*EXERCISE DESCRIPTION:*
Read the data and repeat all of it exactly.

--

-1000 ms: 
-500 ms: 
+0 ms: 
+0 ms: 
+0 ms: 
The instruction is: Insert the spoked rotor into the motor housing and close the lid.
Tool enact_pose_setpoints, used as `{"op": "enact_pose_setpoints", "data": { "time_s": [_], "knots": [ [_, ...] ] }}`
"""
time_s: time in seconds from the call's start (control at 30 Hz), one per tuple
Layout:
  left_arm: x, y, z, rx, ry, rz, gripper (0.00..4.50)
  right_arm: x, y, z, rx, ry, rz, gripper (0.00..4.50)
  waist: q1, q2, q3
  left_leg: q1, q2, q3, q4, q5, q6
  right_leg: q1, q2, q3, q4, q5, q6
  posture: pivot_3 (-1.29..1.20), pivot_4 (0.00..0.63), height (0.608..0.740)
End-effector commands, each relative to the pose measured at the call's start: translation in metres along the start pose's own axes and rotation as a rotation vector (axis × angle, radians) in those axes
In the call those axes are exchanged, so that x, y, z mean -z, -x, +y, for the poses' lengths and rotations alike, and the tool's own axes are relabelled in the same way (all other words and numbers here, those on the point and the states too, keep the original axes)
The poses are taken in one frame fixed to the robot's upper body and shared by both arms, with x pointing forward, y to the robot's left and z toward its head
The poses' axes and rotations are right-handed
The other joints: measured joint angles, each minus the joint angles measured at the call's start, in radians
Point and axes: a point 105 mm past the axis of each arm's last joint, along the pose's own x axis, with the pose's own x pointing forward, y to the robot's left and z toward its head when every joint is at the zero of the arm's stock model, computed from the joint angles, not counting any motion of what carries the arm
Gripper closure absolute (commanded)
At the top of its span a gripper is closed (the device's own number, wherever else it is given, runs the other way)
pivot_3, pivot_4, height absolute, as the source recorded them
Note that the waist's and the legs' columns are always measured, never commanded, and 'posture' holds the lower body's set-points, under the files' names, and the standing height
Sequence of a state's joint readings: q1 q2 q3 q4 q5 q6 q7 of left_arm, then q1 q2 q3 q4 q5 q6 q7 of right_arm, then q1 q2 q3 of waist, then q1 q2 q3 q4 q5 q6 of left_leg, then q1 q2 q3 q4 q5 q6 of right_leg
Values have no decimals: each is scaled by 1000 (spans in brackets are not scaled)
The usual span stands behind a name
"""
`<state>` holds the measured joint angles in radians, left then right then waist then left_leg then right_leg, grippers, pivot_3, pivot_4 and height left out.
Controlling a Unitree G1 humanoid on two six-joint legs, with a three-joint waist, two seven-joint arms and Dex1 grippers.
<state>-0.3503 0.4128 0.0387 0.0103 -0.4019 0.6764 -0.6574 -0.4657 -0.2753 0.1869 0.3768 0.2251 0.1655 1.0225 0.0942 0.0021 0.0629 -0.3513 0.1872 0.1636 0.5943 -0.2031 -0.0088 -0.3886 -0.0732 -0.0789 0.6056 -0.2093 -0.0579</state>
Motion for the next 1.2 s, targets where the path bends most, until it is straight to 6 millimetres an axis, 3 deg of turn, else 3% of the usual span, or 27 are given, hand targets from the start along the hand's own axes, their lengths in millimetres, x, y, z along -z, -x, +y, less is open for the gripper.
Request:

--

*SOLUTION TO THE EXERCISE:*
-1000 ms: 
-500 ms: 
+0 ms: 
+0 ms: 
+0 ms: 
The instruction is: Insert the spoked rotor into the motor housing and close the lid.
Tool enact_pose_setpoints, used as `{"op": "enact_pose_setpoints", "data": { "time_s": [_], "knots": [ [_, ...] ] }}`
"""
time_s: time in seconds from the call's start (control at 30 Hz), one per tuple
Layout:
  left_arm: x, y, z, rx, ry, rz, gripper (0.00..4.50)
  right_arm: x, y, z, rx, ry, rz, gripper (0.00..4.50)
  waist: q1, q2, q3
  left_leg: q1, q2, q3, q4, q5, q6
  right_leg: q1, q2, q3, q4, q5, q6
  posture: pivot_3 (-1.29..1.20), pivot_4 (0.00..0.63), height (0.608..0.740)
End-effector commands, each relative to the pose measured at the call's start: translation in metres along the start pose's own axes and rotation as a rotation vector (axis × angle, radians) in those axes
In the call those axes are exchanged, so that x, y, z mean -z, -x, +y, for the poses' lengths and rotations alike, and the tool's own axes are relabelled in the same way (all other words and numbers here, those on the point and the states too, keep the original axes)
The poses are taken in one frame fixed to the robot's upper body and shared by both arms, with x pointing forward, y to the robot's left and z toward its head
The poses' axes and rotations are right-handed
The other joints: measured joint angles, each minus the joint angles measured at the call's start, in radians
Point and axes: a point 105 mm past the axis of each arm's last joint, along the pose's own x axis, with the pose's own x pointing forward, y to the robot's left and z toward its head when every joint is at the zero of the arm's stock model, computed from the joint angles, not counting any motion of what carries the arm
Gripper closure absolute (commanded)
At the top of its span a gripper is closed (the device's own number, wherever else it is given, runs the other way)
pivot_3, pivot_4, height absolute, as the source recorded them
Note that the waist's and the legs' columns are always measured, never commanded, and 'posture' holds the lower body's set-points, under the files' names, and the standing height
Sequence of a state's joint readings: q1 q2 q3 q4 q5 q6 q7 of left_arm, then q1 q2 q3 q4 q5 q6 q7 of right_arm, then q1 q2 q3 of waist, then q1 q2 q3 q4 q5 q6 of left_leg, then q1 q2 q3 q4 q5 q6 of right_leg
Values have no decimals: each is scaled by 1000 (spans in brackets are not scaled)
The usual span stands behind a name
"""
`<state>` holds the measured joint angles in radians, left then right then waist then left_leg then right_leg, grippers, pivot_3, pivot_4 and height left out.
Controlling a Unitree G1 humanoid on two six-joint legs, with a three-joint waist, two seven-joint arms and Dex1 grippers.
<state>-0.3503 0.4128 0.0387 0.0103 -0.4019 0.6764 -0.6574 -0.4657 -0.2753 0.1869 0.3768 0.2251 0.1655 1.0225 0.0942 0.0021 0.0629 -0.3513 0.1872 0.1636 0.5943 -0.2031 -0.0088 -0.3886 -0.0732 -0.0789 0.6056 -0.2093 -0.0579</state>
Motion for the next 1.2 s, targets where the path bends most, until it is straight to 6 millimetres an axis, 3 deg of turn, else 3% of the usual span, or 27 are given, hand targets from the start along the hand's own axes, their lengths in millimetres, x, y, z along -z, -x, +y, less is open for the gripper.
Request:

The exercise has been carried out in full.